| Aim of the exercise |
Your answer must be the lines from the top of the listing below through the line that holds "column 187, row 164", retyped exactly, with no pictures.

| Input records |
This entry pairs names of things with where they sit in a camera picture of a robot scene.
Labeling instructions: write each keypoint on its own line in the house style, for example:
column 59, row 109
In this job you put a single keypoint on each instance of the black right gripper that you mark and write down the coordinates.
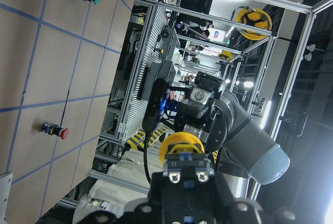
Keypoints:
column 204, row 112

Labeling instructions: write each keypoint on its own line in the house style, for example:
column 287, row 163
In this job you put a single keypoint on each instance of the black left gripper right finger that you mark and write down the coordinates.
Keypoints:
column 221, row 203

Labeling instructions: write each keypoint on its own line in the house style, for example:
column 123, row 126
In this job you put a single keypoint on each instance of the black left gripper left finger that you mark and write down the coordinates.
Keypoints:
column 157, row 199

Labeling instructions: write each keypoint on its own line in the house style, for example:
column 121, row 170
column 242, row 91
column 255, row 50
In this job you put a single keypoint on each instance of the yellow push button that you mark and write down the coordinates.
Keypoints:
column 185, row 161

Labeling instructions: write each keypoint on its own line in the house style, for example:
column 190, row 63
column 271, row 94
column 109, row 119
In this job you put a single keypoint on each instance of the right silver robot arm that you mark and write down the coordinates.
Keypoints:
column 249, row 152

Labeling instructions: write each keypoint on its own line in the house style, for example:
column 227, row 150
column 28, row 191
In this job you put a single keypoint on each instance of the red push button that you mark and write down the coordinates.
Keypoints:
column 54, row 129

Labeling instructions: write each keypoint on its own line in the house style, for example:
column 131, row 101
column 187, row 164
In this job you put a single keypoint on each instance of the yellow hard hat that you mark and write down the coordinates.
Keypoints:
column 256, row 18

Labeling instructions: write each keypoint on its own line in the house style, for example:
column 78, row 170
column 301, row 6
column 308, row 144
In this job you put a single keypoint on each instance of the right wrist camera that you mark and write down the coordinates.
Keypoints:
column 159, row 95

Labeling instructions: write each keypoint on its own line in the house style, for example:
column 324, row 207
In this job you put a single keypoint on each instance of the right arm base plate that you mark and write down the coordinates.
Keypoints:
column 5, row 185

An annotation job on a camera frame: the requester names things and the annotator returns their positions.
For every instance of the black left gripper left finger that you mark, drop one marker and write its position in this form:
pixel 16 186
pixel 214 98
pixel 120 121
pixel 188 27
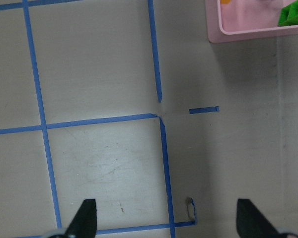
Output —
pixel 84 223

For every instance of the green toy block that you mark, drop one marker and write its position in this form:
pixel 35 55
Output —
pixel 289 15

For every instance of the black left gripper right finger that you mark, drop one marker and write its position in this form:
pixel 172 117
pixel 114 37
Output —
pixel 251 223

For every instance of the yellow toy block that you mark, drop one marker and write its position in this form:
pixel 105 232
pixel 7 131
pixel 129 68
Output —
pixel 225 1

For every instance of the pink plastic box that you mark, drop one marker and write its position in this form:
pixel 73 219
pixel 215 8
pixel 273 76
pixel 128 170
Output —
pixel 245 20

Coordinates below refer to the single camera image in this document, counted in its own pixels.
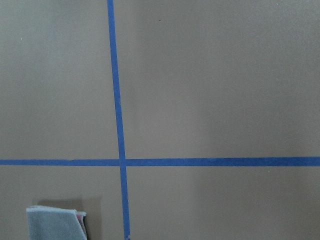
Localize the pink and grey towel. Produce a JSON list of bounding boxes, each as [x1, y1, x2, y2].
[[26, 205, 88, 240]]

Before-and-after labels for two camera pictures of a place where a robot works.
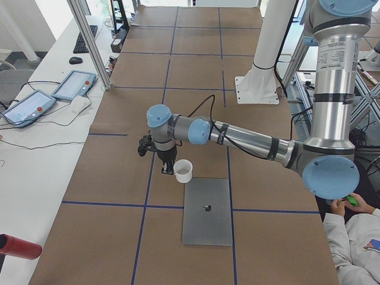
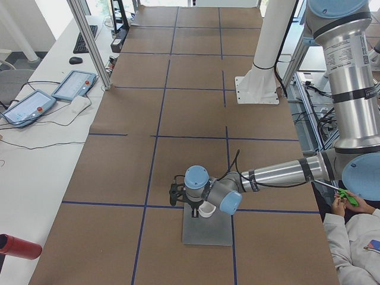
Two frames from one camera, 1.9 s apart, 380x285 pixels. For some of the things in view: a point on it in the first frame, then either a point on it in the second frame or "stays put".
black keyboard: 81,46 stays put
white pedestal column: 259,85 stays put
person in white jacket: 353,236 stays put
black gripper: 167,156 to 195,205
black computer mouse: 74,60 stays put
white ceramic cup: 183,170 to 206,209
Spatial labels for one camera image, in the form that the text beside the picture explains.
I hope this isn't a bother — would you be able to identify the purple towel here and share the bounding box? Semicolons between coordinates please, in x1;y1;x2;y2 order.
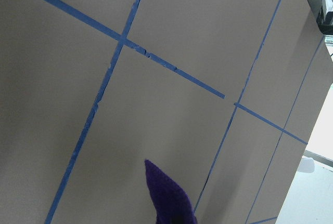
144;160;197;224

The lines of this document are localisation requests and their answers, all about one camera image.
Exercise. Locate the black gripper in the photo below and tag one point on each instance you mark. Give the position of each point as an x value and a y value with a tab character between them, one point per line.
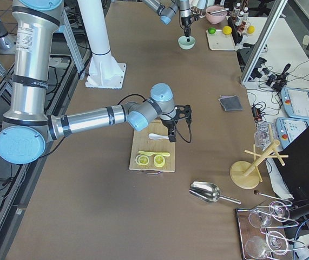
168	123
185	20

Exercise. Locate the light green bowl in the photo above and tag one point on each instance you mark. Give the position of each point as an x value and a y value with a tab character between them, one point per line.
186	43

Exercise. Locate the white spoon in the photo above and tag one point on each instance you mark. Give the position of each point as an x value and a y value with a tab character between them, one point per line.
153	136

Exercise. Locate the pink bowl with ice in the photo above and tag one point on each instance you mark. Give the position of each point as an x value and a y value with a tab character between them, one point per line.
215	18

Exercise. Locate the green lime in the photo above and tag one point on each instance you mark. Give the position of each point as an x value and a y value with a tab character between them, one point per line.
211	30

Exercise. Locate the lemon slice upper stack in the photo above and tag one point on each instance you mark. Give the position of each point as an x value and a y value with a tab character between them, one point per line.
159	161

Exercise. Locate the lemon slice stack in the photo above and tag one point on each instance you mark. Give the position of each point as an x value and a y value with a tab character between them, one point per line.
159	161
142	160

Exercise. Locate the yellow plastic knife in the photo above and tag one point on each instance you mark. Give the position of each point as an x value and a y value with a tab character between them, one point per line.
147	153

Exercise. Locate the wooden cutting board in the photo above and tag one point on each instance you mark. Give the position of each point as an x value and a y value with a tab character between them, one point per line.
141	142

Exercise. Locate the cream serving tray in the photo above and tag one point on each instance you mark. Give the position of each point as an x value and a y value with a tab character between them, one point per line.
218	41

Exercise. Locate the lemon slice lower stack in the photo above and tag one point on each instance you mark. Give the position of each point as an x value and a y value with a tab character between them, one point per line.
142	160

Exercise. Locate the yellow lemon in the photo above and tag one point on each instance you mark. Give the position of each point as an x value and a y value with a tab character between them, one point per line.
227	30

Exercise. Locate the metal ice tongs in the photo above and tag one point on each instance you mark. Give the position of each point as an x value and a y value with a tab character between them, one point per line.
217	11

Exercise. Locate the metal scoop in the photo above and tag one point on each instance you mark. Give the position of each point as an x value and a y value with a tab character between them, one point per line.
209	192

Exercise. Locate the grey folded cloth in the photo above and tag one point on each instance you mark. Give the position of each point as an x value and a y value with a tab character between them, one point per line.
230	103

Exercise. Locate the wooden mug tree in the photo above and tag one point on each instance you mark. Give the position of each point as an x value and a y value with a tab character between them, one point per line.
246	175

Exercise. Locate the lower teach pendant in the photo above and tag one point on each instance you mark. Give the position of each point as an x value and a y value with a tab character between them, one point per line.
288	129

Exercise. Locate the teach pendant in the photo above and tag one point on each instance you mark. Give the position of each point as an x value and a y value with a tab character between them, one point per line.
288	129
296	102

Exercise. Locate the mirror tray with glasses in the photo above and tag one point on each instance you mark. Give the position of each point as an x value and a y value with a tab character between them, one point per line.
261	231

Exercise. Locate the upper teach pendant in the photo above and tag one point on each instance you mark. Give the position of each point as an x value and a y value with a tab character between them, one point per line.
296	102

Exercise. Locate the black monitor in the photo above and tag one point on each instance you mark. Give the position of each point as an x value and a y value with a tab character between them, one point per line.
295	173

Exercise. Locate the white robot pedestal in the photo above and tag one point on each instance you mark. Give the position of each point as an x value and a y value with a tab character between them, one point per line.
104	70

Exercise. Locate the aluminium frame post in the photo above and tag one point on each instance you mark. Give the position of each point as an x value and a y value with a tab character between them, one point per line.
262	39

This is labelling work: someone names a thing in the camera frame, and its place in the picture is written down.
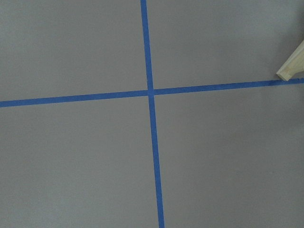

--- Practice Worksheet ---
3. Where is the wooden dish rack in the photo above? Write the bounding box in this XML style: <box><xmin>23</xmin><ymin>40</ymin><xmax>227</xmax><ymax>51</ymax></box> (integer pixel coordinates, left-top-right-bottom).
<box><xmin>276</xmin><ymin>41</ymin><xmax>304</xmax><ymax>81</ymax></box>

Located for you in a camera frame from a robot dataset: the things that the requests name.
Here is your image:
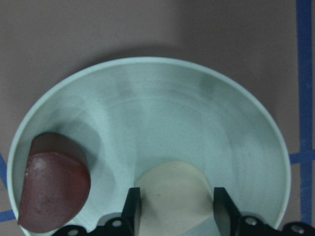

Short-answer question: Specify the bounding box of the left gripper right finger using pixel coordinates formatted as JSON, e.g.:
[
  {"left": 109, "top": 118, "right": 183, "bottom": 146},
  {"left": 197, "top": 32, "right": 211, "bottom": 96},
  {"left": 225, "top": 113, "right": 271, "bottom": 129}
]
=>
[{"left": 213, "top": 187, "right": 241, "bottom": 233}]

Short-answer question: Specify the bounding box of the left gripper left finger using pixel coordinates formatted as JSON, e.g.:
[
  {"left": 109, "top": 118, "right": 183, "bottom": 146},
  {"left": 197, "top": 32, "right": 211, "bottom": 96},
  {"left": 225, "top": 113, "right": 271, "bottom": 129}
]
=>
[{"left": 122, "top": 187, "right": 141, "bottom": 236}]

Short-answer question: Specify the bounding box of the white steamed bun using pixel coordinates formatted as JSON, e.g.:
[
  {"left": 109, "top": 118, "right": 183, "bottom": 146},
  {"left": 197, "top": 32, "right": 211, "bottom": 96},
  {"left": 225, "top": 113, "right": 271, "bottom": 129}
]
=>
[{"left": 137, "top": 161, "right": 213, "bottom": 236}]

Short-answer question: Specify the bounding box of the brown bun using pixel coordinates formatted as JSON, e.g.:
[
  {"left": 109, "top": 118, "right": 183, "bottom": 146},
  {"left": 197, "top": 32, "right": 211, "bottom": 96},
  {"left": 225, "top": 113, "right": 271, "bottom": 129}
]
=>
[{"left": 18, "top": 133, "right": 91, "bottom": 233}]

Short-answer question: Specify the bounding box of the light green plate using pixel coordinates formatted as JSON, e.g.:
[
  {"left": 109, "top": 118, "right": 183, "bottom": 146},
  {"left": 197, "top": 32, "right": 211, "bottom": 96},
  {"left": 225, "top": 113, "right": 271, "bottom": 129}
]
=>
[{"left": 7, "top": 57, "right": 291, "bottom": 230}]

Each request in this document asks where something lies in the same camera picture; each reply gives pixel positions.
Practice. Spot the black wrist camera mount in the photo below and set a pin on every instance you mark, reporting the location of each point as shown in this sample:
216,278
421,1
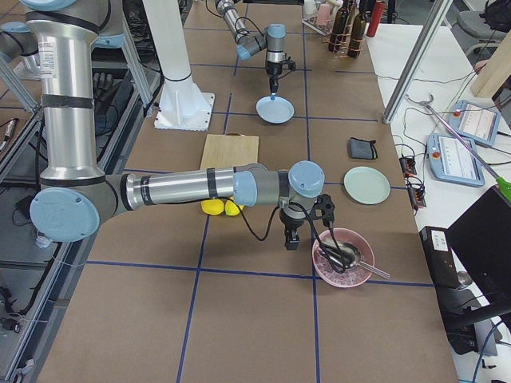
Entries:
324,209

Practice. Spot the red bottle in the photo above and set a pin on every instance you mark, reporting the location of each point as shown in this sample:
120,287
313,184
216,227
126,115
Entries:
375,18

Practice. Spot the white camera stand base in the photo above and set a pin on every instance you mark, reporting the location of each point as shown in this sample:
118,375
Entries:
182,105

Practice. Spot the teach pendant near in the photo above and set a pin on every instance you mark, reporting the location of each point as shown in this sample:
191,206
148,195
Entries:
451,162

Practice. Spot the light blue plate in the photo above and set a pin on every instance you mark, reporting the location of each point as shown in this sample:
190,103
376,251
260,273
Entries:
275,110

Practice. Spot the metal scoop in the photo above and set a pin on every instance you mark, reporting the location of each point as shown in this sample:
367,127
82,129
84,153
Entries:
353,253

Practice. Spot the black monitor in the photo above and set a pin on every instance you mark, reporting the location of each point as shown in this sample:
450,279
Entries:
480,238

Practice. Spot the bamboo cutting board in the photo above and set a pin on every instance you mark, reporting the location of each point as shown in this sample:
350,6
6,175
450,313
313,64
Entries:
227,151

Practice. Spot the aluminium frame post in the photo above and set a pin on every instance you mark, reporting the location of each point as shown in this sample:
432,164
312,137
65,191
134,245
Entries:
425,38

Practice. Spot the yellow lemon outer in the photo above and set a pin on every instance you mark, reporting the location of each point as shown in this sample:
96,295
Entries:
231,209

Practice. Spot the copper wire bottle rack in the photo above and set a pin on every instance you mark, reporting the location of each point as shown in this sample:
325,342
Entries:
347,32

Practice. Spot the dark wine bottle right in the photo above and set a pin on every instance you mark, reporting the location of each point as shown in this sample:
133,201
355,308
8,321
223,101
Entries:
357,30

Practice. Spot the dark wine bottle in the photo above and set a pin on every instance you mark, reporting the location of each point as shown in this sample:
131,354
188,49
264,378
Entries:
338,32
357,30

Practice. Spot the light green plate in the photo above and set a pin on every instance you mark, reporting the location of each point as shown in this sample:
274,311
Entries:
366,185

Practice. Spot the teach pendant far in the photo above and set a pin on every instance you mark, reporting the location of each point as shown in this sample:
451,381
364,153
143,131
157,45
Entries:
476,122

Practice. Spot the grey folded cloth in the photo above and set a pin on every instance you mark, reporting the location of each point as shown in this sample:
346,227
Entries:
362,149

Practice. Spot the black computer box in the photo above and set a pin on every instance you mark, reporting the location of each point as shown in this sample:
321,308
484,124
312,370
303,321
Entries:
452,290

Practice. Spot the teach pendant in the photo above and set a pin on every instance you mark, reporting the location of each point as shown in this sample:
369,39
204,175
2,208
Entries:
476,122
451,162

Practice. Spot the yellow lemon near board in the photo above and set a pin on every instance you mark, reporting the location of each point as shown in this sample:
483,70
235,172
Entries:
212,206

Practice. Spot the metal reacher grabber stick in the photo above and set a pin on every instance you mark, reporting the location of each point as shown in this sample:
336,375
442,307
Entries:
503,185

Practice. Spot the pink cup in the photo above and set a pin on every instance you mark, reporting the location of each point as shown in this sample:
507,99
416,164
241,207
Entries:
323,16

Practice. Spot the dark wine bottle left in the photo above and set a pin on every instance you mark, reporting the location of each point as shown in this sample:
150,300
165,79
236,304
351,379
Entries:
338,32

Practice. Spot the pink bowl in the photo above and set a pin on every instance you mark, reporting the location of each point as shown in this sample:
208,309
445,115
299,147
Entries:
352,277

| Written solution |
This entry pairs names of things with where they sit in a camera picture of a robot scene.
Labeling instructions: write each keypoint on its own line in the house style, for example:
column 59, row 109
In this job you put a single keypoint on each instance of the black right gripper that you mark and write down the coordinates.
Keypoints:
column 204, row 112

Labeling instructions: write each keypoint on its own line in the house style, for example:
column 287, row 163
In this job you put a single keypoint on each instance of the black left gripper right finger that you mark and write down the coordinates.
Keypoints:
column 221, row 203

Labeling instructions: write each keypoint on its own line in the house style, for example:
column 123, row 126
In this job you put a single keypoint on each instance of the black left gripper left finger that you mark and write down the coordinates.
Keypoints:
column 157, row 199

Labeling instructions: write each keypoint on its own line in the house style, for example:
column 121, row 170
column 242, row 91
column 255, row 50
In this job you put a single keypoint on each instance of the yellow push button that you mark and write down the coordinates.
Keypoints:
column 185, row 161

Labeling instructions: write each keypoint on its own line in the house style, for example:
column 190, row 63
column 271, row 94
column 109, row 119
In this job you put a single keypoint on each instance of the right silver robot arm that you mark and write down the coordinates.
Keypoints:
column 249, row 152

Labeling instructions: write each keypoint on its own line in the house style, for example:
column 227, row 150
column 28, row 191
In this job you put a single keypoint on each instance of the red push button that you mark and write down the coordinates.
Keypoints:
column 54, row 129

Labeling instructions: write each keypoint on its own line in the house style, for example:
column 131, row 101
column 187, row 164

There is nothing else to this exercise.